The present pandemic has spread a cultural darkness that contrasts with the growing brightness of late spring days. Any amateur artist, if untutored, must learn by experiment that the brightest colors in his paint box are brilliant on canvass not by themselves but by contrast with dark tones. There is remnant evidence that this application in art goes back about 2,500 years to the Athenian muralist Apollodorus. It may seem obvious, but it was not so until it was tried, and in fact it was gradually forgotten until rediscovered in the Renaissance. The contrast of light and dark, chiaroscuro, was mastered by the likes of Leonardo, Caravaggio and then Rembrandt and Vermeer. It conveys brooding as well as rejoicing, and “film noir” of modern cinematography made as much use of darkness as earlier art made of light.
It remains to be seen if what we call normalcy will be restored. It is certain that “things will never be the same” because things present by definition can never be what they used to be. Whether this be good or bad depends on what is learned from having passed from darkness into light (cf. Isaiah 9:2). This is the Gospel essence that the first Christians gave to a world that had accustomed itself to a life of shadows. “For at one time you were darkness, but now you are light in the Lord. Walk as children of light” (Ephesians 5:8).
During these long weeks, the absence of votive lights in a darkened church has contrasted with the candles that used to burn here, and I hope that soon there will be even more lit than before. But all this time, a lamp has burned before the Blessed Sacrament.

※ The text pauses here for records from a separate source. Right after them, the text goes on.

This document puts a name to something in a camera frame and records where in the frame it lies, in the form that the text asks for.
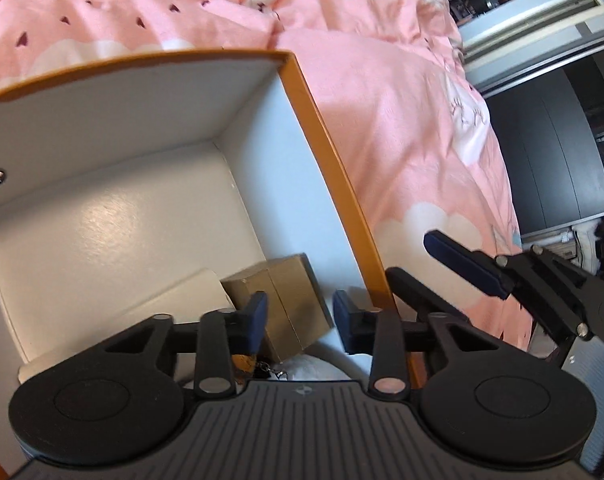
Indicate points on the brown cardboard box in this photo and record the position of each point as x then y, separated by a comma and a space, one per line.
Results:
297, 315

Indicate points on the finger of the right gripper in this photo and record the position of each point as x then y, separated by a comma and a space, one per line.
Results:
418, 296
476, 267

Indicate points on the pink patterned duvet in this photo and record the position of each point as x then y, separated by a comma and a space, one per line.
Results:
414, 135

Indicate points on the sliding door frame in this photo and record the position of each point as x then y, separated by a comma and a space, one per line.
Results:
523, 38

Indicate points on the orange cardboard storage box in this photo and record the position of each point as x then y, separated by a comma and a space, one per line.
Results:
126, 178

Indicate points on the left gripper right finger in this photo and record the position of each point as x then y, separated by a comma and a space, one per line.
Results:
378, 334

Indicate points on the white rectangular box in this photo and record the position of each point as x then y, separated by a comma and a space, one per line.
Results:
132, 324

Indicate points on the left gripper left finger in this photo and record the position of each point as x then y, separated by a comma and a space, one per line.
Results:
222, 335

One recalls that passage from Waugh’s novel Brideshead Revisited describing the sanctuary lamp in a desolate chapel during the darkness of a World War: “. . . the flame which the old knights saw from their tombs, which they saw put out; that flame burns again for other soldiers, far from home, farther, in heart, than Acre or Jerusalem. It could not have been lit but for the builders and the tragedians, and there I found it this morning, burning anew among the old stones.”